Supercomputing changed in the late 90s. It used to be that the biggest and fastest computers were all completely custom jobs, with proprietary everything and exotic hardware running esoteric architectures. In the late-90s, someone figured out that you could achieve supercomputer performance on some tasks simply by wiring together a large cluster of off-the-shelf PCs. Ever since then, most of the world's fastest supercomputers have essentially been overgrown commodity servers, sometimes with custom interlinks or other peculiarities.
So it goes with the latest machine to top the Top500 list. For those unfamiliar, Top500 is a list of the top five-hundred fastest supercomputers in the world—or at least, those that submit their results to be ranked, anyway. The most-recent Top500 list just came out, and resting atop the pile is the brand-new Frontier system, owned and operated by the USA's Oak Ridge National Laboratory.
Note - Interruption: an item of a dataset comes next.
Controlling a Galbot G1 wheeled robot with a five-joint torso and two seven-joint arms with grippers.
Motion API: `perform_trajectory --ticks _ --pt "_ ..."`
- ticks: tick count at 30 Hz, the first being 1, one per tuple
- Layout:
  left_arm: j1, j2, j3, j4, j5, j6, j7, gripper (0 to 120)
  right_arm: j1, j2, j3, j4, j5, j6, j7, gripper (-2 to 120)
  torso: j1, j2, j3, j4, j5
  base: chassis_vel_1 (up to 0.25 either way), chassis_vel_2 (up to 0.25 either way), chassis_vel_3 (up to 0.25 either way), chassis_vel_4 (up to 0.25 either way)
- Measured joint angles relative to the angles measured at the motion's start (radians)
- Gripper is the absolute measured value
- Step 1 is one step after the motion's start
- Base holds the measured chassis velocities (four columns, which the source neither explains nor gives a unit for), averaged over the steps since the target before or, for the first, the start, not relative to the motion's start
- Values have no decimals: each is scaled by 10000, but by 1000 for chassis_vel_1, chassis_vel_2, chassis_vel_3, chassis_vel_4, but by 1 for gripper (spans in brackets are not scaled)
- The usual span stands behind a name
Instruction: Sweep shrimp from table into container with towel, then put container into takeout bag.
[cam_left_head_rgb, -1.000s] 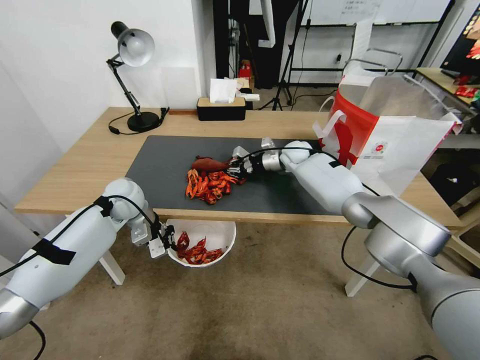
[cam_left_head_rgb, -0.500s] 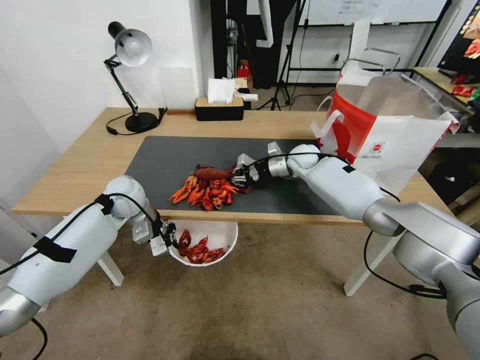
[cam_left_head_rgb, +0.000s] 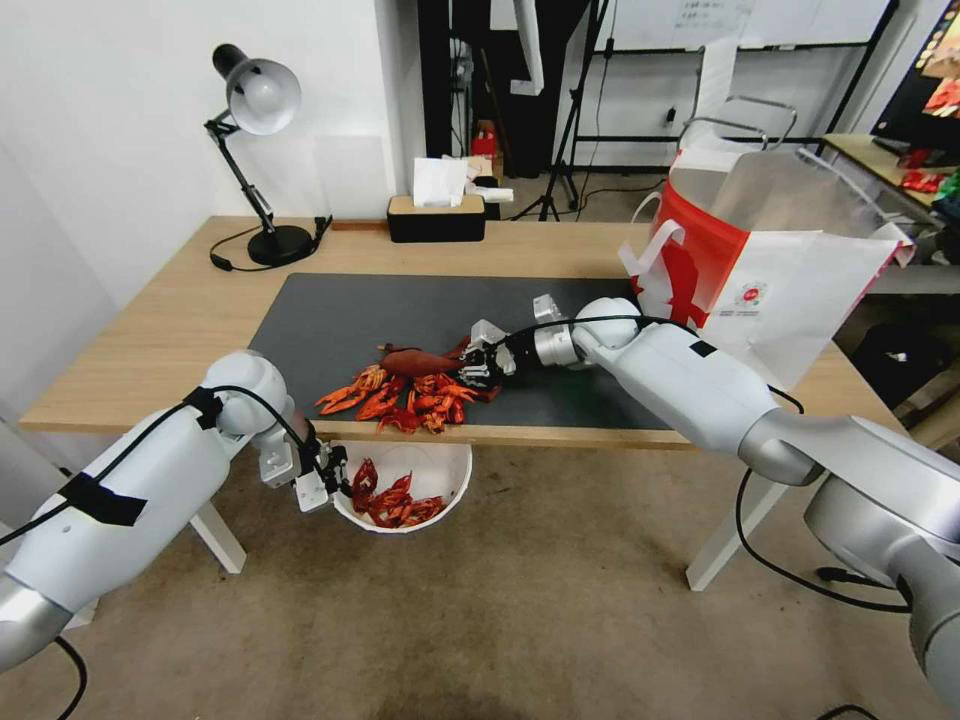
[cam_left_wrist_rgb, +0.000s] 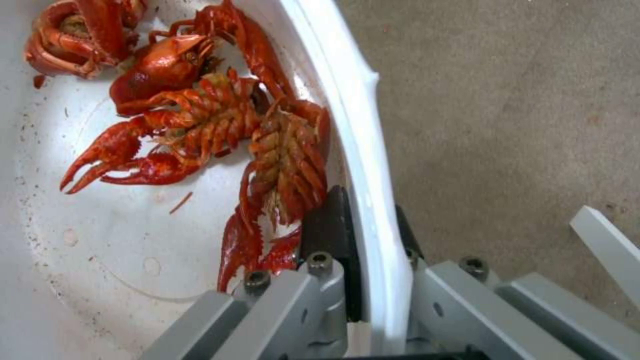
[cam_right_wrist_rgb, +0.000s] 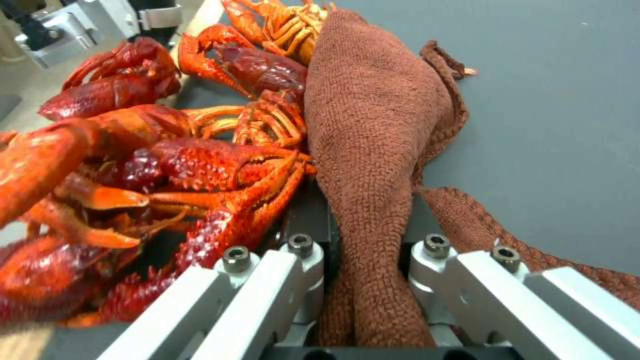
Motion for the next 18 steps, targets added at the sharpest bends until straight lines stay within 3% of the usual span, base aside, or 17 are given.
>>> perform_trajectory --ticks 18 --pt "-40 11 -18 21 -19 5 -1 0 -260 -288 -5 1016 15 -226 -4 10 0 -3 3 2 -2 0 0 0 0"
Frontier was built by HPE Cray, and makes use of an unbelievable number of third-generation AMD EPYC processors outfitted with AMD Instinct MI250X accelerators. On the standard HPL benchmark, it managed to crank out 1.1 EFLOPs, making it the very first machine in the world to surpass the exaFLOP barrier. For perspective, 1.1 EFLOPs is 1.1×10^18 floating point operations per second, or around the performance of 36,000 GeForce RTX 3080 cards.
Despite the gigantic size of the machine, its incredible performance means that it is actually not just the fastest, but also the most efficient: Frontier topped the Green500 list, too. Each cabinet of the machine delivers 62.68 GFLOPs of compute per watt consumed, although when you take into account all of the networking required for the full system its efficiency drops to "just" 52 GFLOPS/watt—still high enough to take the top spot.
HPE Cray's new AMD-powered machine knocked Japan's Fugaku system off the #1 spot. That machine is powered by ARM A64X processors, and it too has a peak theoretical performance over 1 EFLOP, but it hasn't been able to realize that performance on the Linpack benchmark that Top500 uses. It's held the top spot for two years with "just" 442 PFLOPs, or slightly under half of what Frontier is capable of.
To illustrate how far ahead Fugaku and Frontier are from the rest of the list, a very similar system to Frontier—also built by HPE Cray and using the same basic AMD components—slotted in freshly at position #3. That system is called LUMI, and it lives in Finland, where it produces 152 PFLOPs for that nation's IT Center for Science, known as CSC.
In fact, AMD proudly notes in its press release that it lays claim to 94 systems out of the Top500 list, which doesn't sound that impressive on the face of it, but that number has nearly doubled since last year. The company also gloats that it dominates the Green500 list, holding the top 4 positions, eight of the top ten, and 17 of the top 20.
A cynic might point out that that's simply because the AMD systems are also the newest systems, and that future machines using Intel, NVIDIA, IBM, or ARM hardware might similarly leapfrog the red team's equipment. That's potentially in the future, though, and not a guaranteed. As such, let's let AMD celebrate a bit, because they've earned it.